Copy the lines below exactly, starting at the line that contains "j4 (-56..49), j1" and stopping after the last line, and include no other lines.

## Given data
• • • •

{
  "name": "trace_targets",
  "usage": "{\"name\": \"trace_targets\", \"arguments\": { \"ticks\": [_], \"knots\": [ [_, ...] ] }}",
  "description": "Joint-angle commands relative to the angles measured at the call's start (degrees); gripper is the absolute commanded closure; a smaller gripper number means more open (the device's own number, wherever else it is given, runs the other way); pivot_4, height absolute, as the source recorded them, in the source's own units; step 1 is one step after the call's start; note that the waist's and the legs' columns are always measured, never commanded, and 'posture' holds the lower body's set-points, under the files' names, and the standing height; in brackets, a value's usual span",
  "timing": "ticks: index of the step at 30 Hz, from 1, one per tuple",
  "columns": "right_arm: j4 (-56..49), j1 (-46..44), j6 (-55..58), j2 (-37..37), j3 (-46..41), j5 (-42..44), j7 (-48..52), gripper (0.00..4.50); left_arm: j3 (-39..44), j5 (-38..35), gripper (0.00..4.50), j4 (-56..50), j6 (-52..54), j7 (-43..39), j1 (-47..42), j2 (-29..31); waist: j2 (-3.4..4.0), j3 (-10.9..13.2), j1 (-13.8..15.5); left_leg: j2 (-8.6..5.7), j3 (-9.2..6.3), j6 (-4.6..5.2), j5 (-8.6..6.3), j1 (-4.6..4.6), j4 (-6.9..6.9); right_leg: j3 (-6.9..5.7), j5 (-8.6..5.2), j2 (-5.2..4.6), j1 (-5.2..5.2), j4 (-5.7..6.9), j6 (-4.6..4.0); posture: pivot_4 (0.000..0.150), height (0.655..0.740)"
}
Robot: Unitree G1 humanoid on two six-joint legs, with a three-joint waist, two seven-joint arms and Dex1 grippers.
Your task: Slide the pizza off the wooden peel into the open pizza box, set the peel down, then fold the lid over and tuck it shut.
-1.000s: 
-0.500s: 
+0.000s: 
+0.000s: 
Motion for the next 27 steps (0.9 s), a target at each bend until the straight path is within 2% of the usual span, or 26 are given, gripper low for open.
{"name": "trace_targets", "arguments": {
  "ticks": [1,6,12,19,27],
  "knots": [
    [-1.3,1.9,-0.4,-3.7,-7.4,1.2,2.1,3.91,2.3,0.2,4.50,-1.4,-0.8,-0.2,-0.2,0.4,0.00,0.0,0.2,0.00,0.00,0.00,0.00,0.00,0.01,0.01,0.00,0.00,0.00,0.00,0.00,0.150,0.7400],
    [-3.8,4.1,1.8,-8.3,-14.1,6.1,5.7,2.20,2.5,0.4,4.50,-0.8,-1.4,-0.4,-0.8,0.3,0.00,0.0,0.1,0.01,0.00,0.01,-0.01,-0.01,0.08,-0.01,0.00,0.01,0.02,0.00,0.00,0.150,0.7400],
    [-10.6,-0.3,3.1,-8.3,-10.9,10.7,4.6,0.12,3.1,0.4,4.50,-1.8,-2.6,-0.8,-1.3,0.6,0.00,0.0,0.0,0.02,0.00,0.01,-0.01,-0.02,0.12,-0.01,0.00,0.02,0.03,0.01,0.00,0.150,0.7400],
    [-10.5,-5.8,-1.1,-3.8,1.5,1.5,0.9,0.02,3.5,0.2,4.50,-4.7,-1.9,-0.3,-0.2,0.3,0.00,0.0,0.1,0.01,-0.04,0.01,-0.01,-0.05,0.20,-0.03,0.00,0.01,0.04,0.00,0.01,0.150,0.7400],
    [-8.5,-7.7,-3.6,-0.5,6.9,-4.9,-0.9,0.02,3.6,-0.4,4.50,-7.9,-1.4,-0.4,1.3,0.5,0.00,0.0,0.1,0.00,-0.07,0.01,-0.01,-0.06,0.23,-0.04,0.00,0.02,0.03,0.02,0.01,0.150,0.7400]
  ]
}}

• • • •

## Task response
  "columns": "right_arm: j4 (-56..49), j1 (-46..44), j6 (-55..58), j2 (-37..37), j3 (-46..41), j5 (-42..44), j7 (-48..52), gripper (0.00..4.50); left_arm: j3 (-39..44), j5 (-38..35), gripper (0.00..4.50), j4 (-56..50), j6 (-52..54), j7 (-43..39), j1 (-47..42), j2 (-29..31); waist: j2 (-3.4..4.0), j3 (-10.9..13.2), j1 (-13.8..15.5); left_leg: j2 (-8.6..5.7), j3 (-9.2..6.3), j6 (-4.6..5.2), j5 (-8.6..6.3), j1 (-4.6..4.6), j4 (-6.9..6.9); right_leg: j3 (-6.9..5.7), j5 (-8.6..5.2), j2 (-5.2..4.6), j1 (-5.2..5.2), j4 (-5.7..6.9), j6 (-4.6..4.0); posture: pivot_4 (0.000..0.150), height (0.655..0.740)"
}
Robot: Unitree G1 humanoid on two six-joint legs, with a three-joint waist, two seven-joint arms and Dex1 grippers.
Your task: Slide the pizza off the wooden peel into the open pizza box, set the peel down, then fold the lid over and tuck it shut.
-1.000s: 
-0.500s: 
+0.000s: 
+0.000s: 
Motion for the next 27 steps (0.9 s), a target at each bend until the straight path is within 2% of the usual span, or 26 are given, gripper low for open.
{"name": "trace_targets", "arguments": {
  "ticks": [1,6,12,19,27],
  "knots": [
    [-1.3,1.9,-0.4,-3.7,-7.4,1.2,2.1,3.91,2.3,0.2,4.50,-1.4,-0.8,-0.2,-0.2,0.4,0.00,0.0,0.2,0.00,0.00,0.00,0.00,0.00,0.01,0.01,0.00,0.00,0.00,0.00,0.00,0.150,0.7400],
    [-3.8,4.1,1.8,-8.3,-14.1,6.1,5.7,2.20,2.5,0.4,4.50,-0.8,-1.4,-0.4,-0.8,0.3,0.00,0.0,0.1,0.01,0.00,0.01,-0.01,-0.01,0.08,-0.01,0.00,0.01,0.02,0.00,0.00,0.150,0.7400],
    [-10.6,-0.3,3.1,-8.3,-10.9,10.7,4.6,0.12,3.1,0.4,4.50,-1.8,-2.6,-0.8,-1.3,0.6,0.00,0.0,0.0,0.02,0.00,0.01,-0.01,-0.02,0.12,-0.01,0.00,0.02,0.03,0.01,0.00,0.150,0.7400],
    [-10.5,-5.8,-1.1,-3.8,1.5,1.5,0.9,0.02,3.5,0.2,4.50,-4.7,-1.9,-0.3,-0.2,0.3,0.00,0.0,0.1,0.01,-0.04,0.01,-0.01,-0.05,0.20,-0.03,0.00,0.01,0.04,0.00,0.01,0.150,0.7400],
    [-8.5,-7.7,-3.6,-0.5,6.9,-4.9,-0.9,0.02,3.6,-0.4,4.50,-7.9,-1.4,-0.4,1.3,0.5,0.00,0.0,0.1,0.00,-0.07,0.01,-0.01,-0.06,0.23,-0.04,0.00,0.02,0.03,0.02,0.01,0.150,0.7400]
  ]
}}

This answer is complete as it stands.